许久,闻恒走了出去,叫来亲随,“去查查少夫人今日都做了什么。”

“这便醒了。”李易回到扶湘院,见芸娘坐在庭院里,咧嘴笑了笑。

“去闻家了?”

“我说是去给你买胭脂了,你信吗?”李易从怀里把东西交上去。

“你以前没这么败家。”

芸娘瞧了瞧胭脂,建安最贵的品类,得20两银子。

“那是因为你以前不是我媳妇。”

李易从推椅上起来,在芸娘一旁坐下。

他这个人其实很大方,嗯,对自己人。

“同闻恒说了什么?”

“叫他对你断了念想。”

“只是这样?”芸娘狐疑的看着李易。

“你说他既做好了背负闻家担子的决心,不说麻木不仁,灭绝人性,好歹,这心得狠起来吧。”

“顶上坐着的那个,可不是会跟你嘴炮的。”

“稍有不慎,就是全军覆没。”

“结果,你看他都做的啥?”

“连个媳妇都管不住,我是真不知道,他跑回来干啥的。”李易摇头,闻恒真就只适合待在温室,做他的才子。

置身血海,他给自己加个防护罩,这操作,李易是看傻眼了。

要换成他,从抛弃芸娘的那一刻,什么情爱,统统不重要了,眼里只有一个目标,那就是把当权者拉下马,让他去给死去的人忏悔。

名声什么的,还在意个屁。

羊是干不过狼的,你得变得比狼更凶狠。

“他是那样的性子,温润儒雅,平时……”

“娘子有没有觉着空气中酸了?”

芸娘噗嗤一笑,“乏了,烦劳夫君抱我回屋。”

芸娘环上李易的脖颈,娇娇软软的说道。

李易扬唇,把人抱了起来。

“李易,你很为难吧。”

榻上,芸娘依偎在李易怀里,轻轻启唇。

“没多大好为难的,表哥和媳妇,这亲疏很好分。”

“恩归恩,怨归怨,诸事了了,他欠你的,还是得还。”

“小太监。”芸娘摸上李易的脸,搂抱着亲吻了上去,这种被放在心头偏爱的感觉,她真的很喜欢。

哐当一声房门被人推开。

“阿姐,大白天的……”

外榻上的一幕,让盛元史声音戛然而止。

“咦,这天怎么黑了,我怎么什么也瞧不见了。

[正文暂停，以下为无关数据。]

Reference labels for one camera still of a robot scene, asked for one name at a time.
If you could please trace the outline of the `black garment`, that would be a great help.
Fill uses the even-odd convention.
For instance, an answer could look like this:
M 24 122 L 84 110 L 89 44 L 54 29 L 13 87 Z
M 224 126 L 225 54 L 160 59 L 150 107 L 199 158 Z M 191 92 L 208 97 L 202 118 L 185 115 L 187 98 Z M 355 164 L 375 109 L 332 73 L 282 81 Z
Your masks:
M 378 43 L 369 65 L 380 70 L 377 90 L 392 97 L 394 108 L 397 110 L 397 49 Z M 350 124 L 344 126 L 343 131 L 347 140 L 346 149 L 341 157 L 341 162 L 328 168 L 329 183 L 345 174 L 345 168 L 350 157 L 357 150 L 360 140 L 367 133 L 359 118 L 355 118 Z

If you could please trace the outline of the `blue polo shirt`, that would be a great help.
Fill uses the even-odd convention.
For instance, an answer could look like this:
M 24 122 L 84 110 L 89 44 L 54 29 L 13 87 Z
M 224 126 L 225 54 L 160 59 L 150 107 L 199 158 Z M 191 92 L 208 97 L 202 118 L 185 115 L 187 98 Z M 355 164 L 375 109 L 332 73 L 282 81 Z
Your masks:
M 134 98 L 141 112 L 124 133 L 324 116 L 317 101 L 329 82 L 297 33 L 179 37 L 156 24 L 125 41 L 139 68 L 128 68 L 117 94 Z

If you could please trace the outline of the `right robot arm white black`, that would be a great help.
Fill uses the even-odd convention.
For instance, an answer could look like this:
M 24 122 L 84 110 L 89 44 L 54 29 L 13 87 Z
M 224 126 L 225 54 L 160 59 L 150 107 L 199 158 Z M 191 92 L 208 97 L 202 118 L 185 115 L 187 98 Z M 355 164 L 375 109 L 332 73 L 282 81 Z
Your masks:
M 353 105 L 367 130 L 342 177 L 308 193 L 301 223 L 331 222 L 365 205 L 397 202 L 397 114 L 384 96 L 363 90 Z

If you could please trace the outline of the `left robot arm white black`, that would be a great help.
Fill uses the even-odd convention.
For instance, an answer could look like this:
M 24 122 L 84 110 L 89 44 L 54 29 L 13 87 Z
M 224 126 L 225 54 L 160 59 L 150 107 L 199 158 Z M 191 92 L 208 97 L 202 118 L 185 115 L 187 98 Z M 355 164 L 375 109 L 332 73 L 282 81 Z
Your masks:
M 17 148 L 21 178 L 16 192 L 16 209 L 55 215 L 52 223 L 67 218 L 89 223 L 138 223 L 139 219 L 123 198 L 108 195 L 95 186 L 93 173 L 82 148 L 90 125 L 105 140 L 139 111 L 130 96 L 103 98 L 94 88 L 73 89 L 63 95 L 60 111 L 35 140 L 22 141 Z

”盛元史伸手摸索着,挪到门口,把门带上。

呼了口气,盛元史跑了。

看那两人不善的眸子,他怕得出去避避啊。

不能怪他搅人好事,他只是手比脑子快了一步,他们也是,不知道叫个侍女在外守着。

“这都快十八了,岳母就没张罗给元史娶个媳妇?”

李易理了理芸娘微乱的衣衫,意犹未尽的在她唇上亲了亲。

“那小子推了,不知道是没瞧中,还是有心上人。”

芸娘面色红润,呼吸有些微重。

被盛元史打搅,他们自不会继续下去,只相拥着细语。